Find every line in the records below that holds the word "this" and copy it.

━━━━━ Material shown ━━━━━

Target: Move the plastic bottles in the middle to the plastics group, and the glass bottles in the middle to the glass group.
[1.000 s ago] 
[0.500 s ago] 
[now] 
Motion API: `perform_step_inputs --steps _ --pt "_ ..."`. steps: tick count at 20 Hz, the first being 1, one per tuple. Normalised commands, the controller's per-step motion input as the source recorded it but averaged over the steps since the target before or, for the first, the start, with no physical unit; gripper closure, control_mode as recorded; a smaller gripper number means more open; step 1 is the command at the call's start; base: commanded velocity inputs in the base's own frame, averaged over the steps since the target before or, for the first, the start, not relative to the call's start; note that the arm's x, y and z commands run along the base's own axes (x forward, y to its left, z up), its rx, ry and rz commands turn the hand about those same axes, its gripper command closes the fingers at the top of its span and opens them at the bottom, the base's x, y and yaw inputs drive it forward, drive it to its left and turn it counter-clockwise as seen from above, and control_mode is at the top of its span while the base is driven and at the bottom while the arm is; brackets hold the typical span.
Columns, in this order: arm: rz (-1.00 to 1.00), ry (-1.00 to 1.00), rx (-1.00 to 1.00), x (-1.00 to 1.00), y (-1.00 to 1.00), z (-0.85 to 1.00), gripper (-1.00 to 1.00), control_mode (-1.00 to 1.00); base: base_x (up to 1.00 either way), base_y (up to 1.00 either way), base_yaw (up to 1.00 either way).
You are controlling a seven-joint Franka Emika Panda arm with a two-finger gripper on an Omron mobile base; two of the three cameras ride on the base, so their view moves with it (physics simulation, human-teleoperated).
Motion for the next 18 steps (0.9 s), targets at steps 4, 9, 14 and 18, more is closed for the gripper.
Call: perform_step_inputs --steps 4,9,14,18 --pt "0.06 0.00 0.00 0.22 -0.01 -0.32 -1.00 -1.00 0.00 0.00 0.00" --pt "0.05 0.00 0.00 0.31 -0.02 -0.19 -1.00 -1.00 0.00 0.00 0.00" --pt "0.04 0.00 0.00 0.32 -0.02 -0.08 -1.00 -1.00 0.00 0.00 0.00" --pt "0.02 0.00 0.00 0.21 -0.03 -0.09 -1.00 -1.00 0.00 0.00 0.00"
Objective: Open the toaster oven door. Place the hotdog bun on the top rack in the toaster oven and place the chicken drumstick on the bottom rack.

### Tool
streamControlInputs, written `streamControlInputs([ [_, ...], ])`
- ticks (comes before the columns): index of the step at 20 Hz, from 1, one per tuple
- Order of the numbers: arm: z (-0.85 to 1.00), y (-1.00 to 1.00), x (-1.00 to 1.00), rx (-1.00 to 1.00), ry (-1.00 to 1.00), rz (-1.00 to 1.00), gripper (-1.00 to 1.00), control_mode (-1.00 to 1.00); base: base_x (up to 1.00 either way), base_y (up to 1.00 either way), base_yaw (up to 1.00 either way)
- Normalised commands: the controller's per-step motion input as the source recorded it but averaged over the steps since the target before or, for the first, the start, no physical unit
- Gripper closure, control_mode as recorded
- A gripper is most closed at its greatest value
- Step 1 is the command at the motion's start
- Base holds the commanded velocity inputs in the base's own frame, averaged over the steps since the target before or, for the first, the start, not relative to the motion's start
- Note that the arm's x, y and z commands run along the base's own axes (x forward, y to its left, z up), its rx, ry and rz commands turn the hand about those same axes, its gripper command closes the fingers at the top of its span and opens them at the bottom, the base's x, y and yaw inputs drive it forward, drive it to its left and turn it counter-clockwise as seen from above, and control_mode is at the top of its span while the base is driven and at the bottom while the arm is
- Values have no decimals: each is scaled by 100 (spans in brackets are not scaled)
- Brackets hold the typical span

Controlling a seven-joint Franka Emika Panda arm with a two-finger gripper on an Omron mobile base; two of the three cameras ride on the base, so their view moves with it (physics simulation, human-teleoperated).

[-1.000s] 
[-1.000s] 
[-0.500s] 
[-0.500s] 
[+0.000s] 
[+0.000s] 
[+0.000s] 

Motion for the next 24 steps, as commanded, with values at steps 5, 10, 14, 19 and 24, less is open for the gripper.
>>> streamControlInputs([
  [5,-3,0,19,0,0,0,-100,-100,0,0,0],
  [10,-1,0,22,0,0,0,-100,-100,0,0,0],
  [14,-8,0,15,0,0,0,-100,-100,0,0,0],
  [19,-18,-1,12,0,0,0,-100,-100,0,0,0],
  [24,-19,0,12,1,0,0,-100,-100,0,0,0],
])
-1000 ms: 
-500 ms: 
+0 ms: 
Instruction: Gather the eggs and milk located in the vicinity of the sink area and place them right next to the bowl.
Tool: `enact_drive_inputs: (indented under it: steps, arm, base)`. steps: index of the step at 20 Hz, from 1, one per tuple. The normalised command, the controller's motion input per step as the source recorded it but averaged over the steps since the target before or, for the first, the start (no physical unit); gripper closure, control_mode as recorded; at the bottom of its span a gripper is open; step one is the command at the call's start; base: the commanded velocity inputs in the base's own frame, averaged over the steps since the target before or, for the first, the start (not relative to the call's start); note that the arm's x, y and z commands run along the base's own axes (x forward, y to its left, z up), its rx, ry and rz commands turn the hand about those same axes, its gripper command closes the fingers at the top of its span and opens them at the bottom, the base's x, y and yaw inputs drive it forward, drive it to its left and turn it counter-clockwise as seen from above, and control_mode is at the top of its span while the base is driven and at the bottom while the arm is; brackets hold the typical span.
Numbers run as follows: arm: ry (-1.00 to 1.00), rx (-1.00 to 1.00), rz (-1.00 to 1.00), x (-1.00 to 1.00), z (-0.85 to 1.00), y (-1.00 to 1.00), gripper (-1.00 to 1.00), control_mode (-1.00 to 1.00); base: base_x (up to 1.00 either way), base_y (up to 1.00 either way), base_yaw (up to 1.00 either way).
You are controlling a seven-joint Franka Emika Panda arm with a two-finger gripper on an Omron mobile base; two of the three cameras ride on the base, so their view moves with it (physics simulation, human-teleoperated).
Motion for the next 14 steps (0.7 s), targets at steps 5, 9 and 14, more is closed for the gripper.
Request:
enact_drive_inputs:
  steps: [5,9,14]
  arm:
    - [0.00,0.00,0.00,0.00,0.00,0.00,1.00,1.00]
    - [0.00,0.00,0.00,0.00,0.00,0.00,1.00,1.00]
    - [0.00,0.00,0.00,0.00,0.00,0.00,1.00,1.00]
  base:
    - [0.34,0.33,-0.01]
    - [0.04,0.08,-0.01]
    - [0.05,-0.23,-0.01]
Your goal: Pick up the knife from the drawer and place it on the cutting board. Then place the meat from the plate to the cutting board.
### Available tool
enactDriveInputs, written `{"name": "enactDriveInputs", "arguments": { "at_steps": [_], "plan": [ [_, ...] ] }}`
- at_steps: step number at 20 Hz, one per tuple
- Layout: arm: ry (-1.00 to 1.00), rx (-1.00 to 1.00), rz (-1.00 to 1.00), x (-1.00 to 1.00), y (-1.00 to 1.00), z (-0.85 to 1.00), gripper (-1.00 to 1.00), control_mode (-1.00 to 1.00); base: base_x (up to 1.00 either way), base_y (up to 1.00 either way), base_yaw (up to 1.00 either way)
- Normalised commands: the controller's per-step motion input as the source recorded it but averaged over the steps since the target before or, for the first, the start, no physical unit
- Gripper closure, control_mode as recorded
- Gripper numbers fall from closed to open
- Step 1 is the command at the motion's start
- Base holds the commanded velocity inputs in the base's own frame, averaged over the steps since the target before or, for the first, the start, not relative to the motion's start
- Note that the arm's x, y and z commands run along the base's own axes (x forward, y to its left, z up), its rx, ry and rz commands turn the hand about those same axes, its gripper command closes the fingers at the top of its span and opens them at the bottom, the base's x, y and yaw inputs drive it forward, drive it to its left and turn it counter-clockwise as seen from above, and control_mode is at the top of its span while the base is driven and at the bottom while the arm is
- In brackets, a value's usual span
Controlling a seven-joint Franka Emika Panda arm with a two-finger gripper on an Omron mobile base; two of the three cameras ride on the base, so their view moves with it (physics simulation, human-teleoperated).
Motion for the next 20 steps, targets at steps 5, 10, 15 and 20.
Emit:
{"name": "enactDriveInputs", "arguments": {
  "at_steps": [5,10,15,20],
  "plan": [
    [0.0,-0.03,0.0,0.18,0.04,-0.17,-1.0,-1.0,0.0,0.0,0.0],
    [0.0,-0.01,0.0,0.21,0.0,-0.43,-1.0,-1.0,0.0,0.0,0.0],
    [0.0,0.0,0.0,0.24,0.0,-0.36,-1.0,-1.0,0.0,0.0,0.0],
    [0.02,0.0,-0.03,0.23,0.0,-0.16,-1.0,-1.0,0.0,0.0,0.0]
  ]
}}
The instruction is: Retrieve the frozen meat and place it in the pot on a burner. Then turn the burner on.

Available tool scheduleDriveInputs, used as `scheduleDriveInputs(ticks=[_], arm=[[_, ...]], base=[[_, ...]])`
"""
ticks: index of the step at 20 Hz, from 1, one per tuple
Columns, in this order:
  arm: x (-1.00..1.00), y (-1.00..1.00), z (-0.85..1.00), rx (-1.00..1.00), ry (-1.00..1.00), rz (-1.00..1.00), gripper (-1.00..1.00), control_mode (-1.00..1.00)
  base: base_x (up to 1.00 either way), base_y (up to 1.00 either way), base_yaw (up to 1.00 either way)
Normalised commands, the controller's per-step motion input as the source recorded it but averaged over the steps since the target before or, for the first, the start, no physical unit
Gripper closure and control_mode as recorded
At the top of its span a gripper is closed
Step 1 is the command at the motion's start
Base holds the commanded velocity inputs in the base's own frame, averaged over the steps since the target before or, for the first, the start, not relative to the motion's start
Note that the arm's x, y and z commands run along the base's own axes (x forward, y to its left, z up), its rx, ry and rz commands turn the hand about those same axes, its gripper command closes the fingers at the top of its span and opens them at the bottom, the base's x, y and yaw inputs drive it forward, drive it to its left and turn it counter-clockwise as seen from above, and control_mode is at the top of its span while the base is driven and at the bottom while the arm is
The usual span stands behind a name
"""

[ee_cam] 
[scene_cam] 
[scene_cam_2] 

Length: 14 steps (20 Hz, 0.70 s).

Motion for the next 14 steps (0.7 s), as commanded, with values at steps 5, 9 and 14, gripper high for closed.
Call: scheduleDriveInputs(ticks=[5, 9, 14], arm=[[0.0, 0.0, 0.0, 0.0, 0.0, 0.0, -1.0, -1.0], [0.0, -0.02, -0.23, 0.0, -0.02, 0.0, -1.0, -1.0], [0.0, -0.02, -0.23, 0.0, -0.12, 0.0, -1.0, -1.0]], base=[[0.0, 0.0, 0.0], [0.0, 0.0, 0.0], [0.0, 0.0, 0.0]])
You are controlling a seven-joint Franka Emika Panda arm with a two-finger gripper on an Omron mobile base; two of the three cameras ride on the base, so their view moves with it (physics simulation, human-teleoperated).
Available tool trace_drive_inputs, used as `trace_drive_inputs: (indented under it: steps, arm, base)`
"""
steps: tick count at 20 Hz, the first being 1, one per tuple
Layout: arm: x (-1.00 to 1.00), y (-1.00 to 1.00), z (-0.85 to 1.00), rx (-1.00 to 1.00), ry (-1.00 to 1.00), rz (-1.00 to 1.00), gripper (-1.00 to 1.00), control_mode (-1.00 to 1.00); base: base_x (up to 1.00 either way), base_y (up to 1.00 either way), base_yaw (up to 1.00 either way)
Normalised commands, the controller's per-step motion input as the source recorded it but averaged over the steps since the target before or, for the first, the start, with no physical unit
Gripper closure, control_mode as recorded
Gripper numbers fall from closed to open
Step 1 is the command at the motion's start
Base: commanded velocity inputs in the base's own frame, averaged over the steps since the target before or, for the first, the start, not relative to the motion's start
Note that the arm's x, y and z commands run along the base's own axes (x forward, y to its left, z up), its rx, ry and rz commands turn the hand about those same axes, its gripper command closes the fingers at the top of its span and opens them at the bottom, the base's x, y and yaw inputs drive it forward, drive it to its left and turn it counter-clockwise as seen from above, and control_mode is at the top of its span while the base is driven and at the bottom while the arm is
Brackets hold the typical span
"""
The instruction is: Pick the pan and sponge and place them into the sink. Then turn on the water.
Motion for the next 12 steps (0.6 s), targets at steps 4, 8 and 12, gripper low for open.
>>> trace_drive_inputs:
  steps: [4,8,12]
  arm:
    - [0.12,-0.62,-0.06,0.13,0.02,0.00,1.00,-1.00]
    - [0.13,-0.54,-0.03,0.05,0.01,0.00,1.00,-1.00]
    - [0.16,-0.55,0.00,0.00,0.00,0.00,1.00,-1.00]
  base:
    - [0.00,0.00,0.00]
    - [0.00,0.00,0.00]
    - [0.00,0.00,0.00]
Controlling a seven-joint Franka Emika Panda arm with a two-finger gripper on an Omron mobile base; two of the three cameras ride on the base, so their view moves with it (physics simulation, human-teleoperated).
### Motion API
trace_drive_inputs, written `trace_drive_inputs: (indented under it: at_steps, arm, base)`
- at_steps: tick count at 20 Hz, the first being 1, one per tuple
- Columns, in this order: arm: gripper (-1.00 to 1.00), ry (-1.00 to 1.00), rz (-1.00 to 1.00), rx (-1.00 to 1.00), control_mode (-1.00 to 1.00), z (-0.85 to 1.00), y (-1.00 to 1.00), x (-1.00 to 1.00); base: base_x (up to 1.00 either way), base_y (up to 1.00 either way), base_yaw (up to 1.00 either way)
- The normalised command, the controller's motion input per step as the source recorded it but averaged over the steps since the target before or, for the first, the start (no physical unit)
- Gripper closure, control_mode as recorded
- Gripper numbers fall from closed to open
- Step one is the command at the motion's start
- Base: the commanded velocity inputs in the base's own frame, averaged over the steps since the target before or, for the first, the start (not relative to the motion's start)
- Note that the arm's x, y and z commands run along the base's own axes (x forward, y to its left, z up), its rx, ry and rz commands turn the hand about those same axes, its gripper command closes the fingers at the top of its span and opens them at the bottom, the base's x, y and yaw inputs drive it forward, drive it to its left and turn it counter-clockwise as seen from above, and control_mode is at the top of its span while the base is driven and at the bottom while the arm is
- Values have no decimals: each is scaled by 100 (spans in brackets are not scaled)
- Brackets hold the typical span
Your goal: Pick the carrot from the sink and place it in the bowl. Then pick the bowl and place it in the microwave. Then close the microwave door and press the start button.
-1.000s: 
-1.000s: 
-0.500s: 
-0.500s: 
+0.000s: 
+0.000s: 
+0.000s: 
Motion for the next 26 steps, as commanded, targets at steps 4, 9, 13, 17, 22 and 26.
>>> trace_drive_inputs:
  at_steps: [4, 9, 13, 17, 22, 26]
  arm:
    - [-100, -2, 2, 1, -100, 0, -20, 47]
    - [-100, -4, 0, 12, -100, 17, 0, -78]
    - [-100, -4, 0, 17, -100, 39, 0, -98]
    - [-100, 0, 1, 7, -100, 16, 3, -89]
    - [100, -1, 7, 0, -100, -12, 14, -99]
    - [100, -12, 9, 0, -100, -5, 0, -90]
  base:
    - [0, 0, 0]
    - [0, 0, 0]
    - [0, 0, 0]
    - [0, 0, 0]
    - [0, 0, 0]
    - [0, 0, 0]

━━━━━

**Finished task**:
Columns, in this order: arm: rz (-1.00 to 1.00), ry (-1.00 to 1.00), rx (-1.00 to 1.00), x (-1.00 to 1.00), y (-1.00 to 1.00), z (-0.85 to 1.00), gripper (-1.00 to 1.00), control_mode (-1.00 to 1.00); base: base_x (up to 1.00 either way), base_y (up to 1.00 either way), base_yaw (up to 1.00 either way).
Columns, in this order:
- Columns, in this order: arm: gripper (-1.00 to 1.00), ry (-1.00 to 1.00), rz (-1.00 to 1.00), rx (-1.00 to 1.00), control_mode (-1.00 to 1.00), z (-0.85 to 1.00), y (-1.00 to 1.00), x (-1.00 to 1.00); base: base_x (up to 1.00 either way), base_y (up to 1.00 either way), base_yaw (up to 1.00 either way)

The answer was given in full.